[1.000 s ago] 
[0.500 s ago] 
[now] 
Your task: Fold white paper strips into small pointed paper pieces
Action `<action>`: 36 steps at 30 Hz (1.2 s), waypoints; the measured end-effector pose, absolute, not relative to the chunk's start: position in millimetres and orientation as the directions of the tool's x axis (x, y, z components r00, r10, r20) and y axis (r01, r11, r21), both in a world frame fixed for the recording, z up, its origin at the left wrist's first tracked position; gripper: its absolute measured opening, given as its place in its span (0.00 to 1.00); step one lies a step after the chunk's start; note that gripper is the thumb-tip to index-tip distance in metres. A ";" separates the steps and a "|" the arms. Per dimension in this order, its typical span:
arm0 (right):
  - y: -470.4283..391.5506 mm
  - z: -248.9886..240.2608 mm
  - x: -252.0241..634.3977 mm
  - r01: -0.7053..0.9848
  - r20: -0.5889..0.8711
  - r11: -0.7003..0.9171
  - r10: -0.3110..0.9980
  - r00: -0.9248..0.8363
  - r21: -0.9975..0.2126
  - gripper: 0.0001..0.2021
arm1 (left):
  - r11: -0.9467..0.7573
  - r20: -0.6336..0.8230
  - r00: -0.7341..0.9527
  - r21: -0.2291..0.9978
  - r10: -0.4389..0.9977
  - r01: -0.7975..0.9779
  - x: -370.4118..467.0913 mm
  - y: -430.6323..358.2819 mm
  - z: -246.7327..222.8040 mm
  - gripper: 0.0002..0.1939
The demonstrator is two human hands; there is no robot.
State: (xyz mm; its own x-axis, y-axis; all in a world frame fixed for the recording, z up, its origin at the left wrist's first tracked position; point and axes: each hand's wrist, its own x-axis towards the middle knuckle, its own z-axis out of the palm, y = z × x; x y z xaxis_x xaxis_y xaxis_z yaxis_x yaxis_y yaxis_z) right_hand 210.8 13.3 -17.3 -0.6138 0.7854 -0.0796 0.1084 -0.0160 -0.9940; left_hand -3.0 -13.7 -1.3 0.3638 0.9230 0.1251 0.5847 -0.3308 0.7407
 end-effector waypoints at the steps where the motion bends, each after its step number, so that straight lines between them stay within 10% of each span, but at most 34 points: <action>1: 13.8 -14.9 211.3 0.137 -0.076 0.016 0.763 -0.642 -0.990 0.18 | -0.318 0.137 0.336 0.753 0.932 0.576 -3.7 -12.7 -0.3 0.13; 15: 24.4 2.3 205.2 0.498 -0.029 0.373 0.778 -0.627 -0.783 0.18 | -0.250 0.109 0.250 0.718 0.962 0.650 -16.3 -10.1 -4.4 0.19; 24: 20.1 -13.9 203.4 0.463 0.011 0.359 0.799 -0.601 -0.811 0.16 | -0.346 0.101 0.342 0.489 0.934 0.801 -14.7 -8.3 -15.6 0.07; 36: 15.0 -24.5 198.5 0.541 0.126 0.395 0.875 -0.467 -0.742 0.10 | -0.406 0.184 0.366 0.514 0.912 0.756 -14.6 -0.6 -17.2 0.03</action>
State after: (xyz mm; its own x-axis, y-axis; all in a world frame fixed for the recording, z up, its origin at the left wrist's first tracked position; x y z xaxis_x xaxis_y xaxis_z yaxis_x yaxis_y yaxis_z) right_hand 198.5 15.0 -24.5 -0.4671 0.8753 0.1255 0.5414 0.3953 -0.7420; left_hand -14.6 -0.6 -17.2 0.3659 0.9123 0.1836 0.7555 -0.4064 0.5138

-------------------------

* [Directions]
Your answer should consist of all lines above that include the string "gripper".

* [Answer for this exercise]
Action `<action>`: 36 steps at 30 Hz (1.2 s), waypoints; the measured end-effector pose, absolute, not relative to the chunk's start: position in millimetres and orientation as the directions of the tool's x axis (x, y, z components r00, r10, r20) and y axis (r01, r11, r21), both in a world frame fixed for the recording, z up, its origin at the left wrist's first tracked position; gripper: its absolute measured opening, given as its place in its span (0.00 to 1.00); step one lies a step after the chunk's start; note that gripper is the thumb-tip to index-tip distance in metres. A ";" separates the steps and a "|" the arms. Per dimension in this order, its typical span:
  - gripper: 0.0001..0.2021
  - gripper: 0.0002..0.1939

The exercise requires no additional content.